Working in the various businesses owned by his extended family, he would make a wage during the day and then play the parties at night and on the weekend, while the mixtapes he distributed were slowly taking on a life of their own. Until any real money from DJing started coming in, he’d have to hide the growing mass of records he’d bought from his parents. “My father thought I was blowing all my money on vinyl. Which I was. Now 80,000 records later, I can remember where almost every record came from,” he says.
Meanwhile, his musical education continued in the ether. “Radio was incredible in New York,” he says. “There was Disco 92, WBLS with Frankie Crocker and 98.7 Kiss. I was just constantly trying to piece things together.” The legendary Shep Pettibone became a star on 98.7 Kiss, and along with Leroy Washington remains DeMairo’s idol both as a DJ and a producer. “I couldn’t believe he was white!” he says. “Without a doubt, he was the number one inspiration for me. What he was doing with edits 30 years ago people can’t do now with Pro Tools or a multi-track or anything. He was so innovative. Everything he touched, even a record I hated, if he did it, I loved it.”

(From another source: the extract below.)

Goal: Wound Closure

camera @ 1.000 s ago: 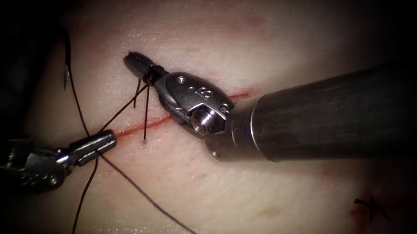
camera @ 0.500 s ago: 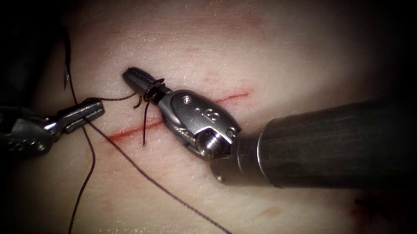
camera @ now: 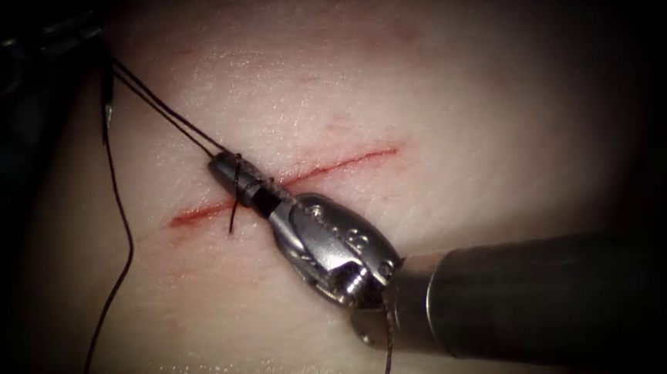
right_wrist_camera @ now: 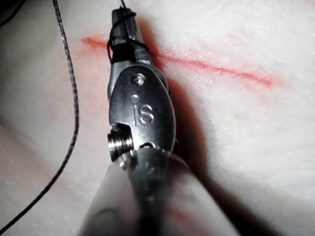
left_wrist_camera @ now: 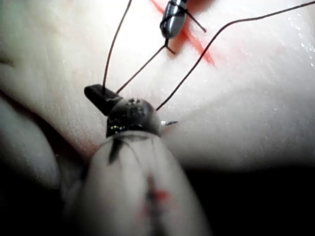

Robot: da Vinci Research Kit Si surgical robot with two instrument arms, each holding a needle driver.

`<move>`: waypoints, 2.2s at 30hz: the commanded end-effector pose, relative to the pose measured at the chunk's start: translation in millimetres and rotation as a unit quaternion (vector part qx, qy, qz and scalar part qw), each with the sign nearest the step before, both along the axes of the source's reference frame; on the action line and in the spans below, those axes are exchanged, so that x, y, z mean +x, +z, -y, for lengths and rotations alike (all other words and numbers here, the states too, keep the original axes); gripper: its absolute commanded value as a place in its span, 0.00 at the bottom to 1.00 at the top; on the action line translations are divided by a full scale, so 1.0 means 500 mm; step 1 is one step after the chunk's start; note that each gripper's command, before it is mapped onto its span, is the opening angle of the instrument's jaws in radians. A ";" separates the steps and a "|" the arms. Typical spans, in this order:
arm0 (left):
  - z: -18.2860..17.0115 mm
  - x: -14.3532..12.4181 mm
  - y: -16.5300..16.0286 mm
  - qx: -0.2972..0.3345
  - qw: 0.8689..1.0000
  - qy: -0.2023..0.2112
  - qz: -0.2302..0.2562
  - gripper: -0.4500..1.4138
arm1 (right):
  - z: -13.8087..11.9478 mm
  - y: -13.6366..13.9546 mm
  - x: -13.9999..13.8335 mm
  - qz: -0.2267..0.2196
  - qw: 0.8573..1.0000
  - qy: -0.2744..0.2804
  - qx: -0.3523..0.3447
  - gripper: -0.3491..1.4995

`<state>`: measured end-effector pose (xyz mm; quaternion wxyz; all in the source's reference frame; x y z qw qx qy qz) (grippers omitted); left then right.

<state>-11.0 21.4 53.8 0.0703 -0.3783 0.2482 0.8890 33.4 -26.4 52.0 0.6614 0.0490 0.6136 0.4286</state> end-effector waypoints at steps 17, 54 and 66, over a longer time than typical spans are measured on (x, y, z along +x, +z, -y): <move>-0.0212 0.0053 0.0042 -0.032 0.996 -0.070 -0.052 0.00 | 0.0126 0.0012 -0.0027 0.002 1.000 -0.002 -0.019 0.00; -0.0403 0.0166 0.0226 -0.074 0.941 -0.238 -0.229 0.00 | 0.0262 0.0045 -0.0068 0.004 1.000 -0.025 -0.002 0.00; -0.0383 0.0170 0.0212 -0.081 0.944 -0.222 -0.229 0.00 | 0.0276 0.0044 -0.0071 -0.003 1.000 -0.028 0.009 0.00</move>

DeMairo is always quick to pay tribute to those who have shaped his love of music. DJs like Tony Moran and Albert Cabrera, also known as the Latin Rascals, who were exponents of the New York freestyle sound. The Dynamic Duo too, made up of his Henry Street co-hort Tommy Musto and the late Tommy Sozzi. “When I get in my mode of making mix tapes, Shep, Latin Rascals and the Dynamic Duo are there in some way. I’m like a walking medley. Every time I hear one track, I hear five records on top of it, with edits all around.”
Making contacts among the DJ-only record pools, and then meeting the likes of Louie Vega, Todd Terry and Kenny Dope on the club circuit, DeMairo joined a promotion company called the Street Information Network, soon using it to create networks of his own; CJ Mackintosh in London, Terry Hunter in Chicago, 95 North in Washington, and, of course, all those New York connections. When it came time to launch his own label, the fledgling Henry Street (named after a cross street in his Brooklyn neighbourhood), he could call on the most smouldering of talents in house music to make it great. But that is another story…
This selection is about the tracks that would inform Henry Street, the tracks found deep within the complex strings of its DNA, the tracks championed by Pettibone on Kiss or by Washington at the Studio, or those dredged from crates across the city. Half-heard anthems from Italy tracked down through forensic research in the record shops of the five boroughs, rare dub versions of classics that you won’t be finding on eBay anytime soon. This is real disco.
“These are the secret weapon tracks, but more personal to me and people from my world. I’m pulling records from different places. This is how I play records. It’s not fake. I have never been a ‘set DJ’ and always played just about every genre of music, from the fastest uptempo disco anthem, to the most ghetto rap jam to Zeppelin. Music is music. A good DJ can play it all. A great DJ can play it all technically correct!”